Minimum data quality standards required for effective PEP Screening

According to Wolfsberg group, financial institutions should have complete and accurate customer data records and the PEP database used for screening should contain sufficient unique identifying data.

Having good customer records and a PEP database that can be screened using unique identifying data will reduce the number of false positives and the overall burden on compliance teams.

Unique identifying data should include the following:

  1. Name (all known names and aliases)
  2. Date of Birth, and where this isn’t available, Year of Birth
  3. Country of political exposure
  4. Gender (where available)
  5. Politically exposed role(s), and date(s) or year(s) of appointment
  6. Date or year that the PEP left their position (where applicable)
  7. Where applicable, if the PEP is deceased.

 

Advice on screening for PEPs

  • Where possible, use native character searching. Searching for names in their native language greatly reduces false positives by limiting transliteration issues.
  • Use geography to help determine risks—not all countries pose the same risk. Lower risk countries present the opportunity to reduce the amount of time spent reviewing close associates and relatives.
  • Reduce the number of hits you receive by using date of birth and age to refine your search.
  • Utilizing a defined set of risk factors, build a PEP risk-scoring model that works for your organization. For each risk category, weight the risk factors and then build a defensible risk-scoring process.
  • Consider changing screening levels by risk levels. For low-risk PEPs, consider screening and monitoring for sanctions only; for medium-risk, PEPs, screening and monitoring for sanctions and regulatory actions only; and for high-risk PEPs, screening and monitoring against an entire database.

 

How long is a PEP considered a PEP?

When  looking to see if you need to screen someone for being a PEP, when and for how long they were if office is a consideration.

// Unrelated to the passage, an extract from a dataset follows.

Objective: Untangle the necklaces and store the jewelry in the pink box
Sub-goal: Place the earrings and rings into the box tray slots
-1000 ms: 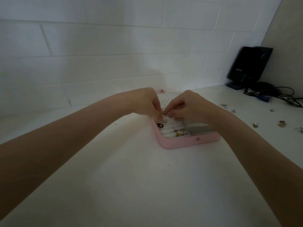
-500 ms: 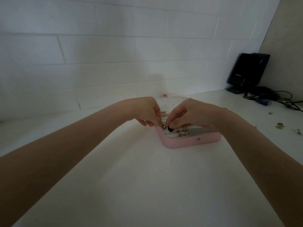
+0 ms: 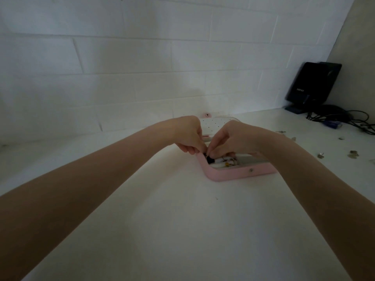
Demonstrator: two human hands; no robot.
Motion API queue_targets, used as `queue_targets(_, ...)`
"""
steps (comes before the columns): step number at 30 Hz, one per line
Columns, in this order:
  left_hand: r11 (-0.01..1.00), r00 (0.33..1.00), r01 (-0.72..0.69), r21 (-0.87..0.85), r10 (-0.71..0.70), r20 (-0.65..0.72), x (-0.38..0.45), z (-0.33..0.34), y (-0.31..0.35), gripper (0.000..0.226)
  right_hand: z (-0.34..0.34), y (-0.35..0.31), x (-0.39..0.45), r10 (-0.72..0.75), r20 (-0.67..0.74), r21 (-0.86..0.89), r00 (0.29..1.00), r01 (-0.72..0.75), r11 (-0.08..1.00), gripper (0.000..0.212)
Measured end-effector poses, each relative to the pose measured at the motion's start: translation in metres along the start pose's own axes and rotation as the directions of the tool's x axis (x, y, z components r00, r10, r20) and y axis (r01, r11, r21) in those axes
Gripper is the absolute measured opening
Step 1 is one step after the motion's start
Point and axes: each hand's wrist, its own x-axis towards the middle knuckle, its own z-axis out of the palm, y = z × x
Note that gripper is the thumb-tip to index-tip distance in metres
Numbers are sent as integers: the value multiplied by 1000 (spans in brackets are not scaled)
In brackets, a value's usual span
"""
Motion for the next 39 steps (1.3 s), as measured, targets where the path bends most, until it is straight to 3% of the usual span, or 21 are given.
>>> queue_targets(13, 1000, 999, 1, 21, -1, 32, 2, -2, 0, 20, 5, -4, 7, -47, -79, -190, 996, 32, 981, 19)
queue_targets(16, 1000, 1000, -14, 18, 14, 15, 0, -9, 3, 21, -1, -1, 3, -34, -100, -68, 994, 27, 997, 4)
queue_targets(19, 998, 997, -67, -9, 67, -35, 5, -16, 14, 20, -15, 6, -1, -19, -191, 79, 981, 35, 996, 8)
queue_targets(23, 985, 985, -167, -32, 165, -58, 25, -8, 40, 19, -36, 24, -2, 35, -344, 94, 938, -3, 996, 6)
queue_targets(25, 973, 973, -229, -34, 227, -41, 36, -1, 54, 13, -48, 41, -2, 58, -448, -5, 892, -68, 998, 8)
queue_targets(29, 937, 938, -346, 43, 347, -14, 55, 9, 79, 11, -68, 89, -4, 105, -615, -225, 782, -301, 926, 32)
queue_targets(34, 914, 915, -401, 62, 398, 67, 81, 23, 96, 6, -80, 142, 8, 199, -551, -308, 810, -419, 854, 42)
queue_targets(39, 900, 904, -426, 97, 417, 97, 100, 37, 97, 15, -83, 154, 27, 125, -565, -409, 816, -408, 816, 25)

According to the Wolfsberg Group, there is no agreed method for determining the time period that an individual should be regarded as a PEP after they have left the public function.

They go on to says that,

  • The risk associated with a PEP is closely related to the political situation and the inherent corruption risk in their country, the office or function they held and the influence associated with that post.
  • Influence may substantially reduce as soon as they have left office, but a PEP may have been in a position to acquire their wealth illicitly. For this reason, a high level of scrutiny may be warranted even after they have left office.

The Wolfsberg Group does not subscribe to the “once a PEP, always a PEP” as it is not consistent with a risk-based approach. When considering when a PEP should be de-classified, the group suggests that you should consider the following:

  • The level of inherent corruption risk in their country of political exposure
  • The position held and its susceptibility to corruption or misappropriation of state funds or assets
  • Length of time in office and likelihood of return to office in future
  • The level of transparency about the source of wealth and origin of funds, in particular those funds generated as a consequence of office held
  • Links to any industries that are high risk for corruption
  • The overall plausibility of the stated customer profile and their net worth
  • The level of transparency and plausibility of transactions processed through the account
  • Whether there is relevant adverse information about the customer widely published in reputable sources
  • How politically connected they remain once they have left office

Any declassification of a PEP should be reviewed/approved by senior management and documented. In addition, prior PEP status should be noted, in the event of a suspicious activity reporting.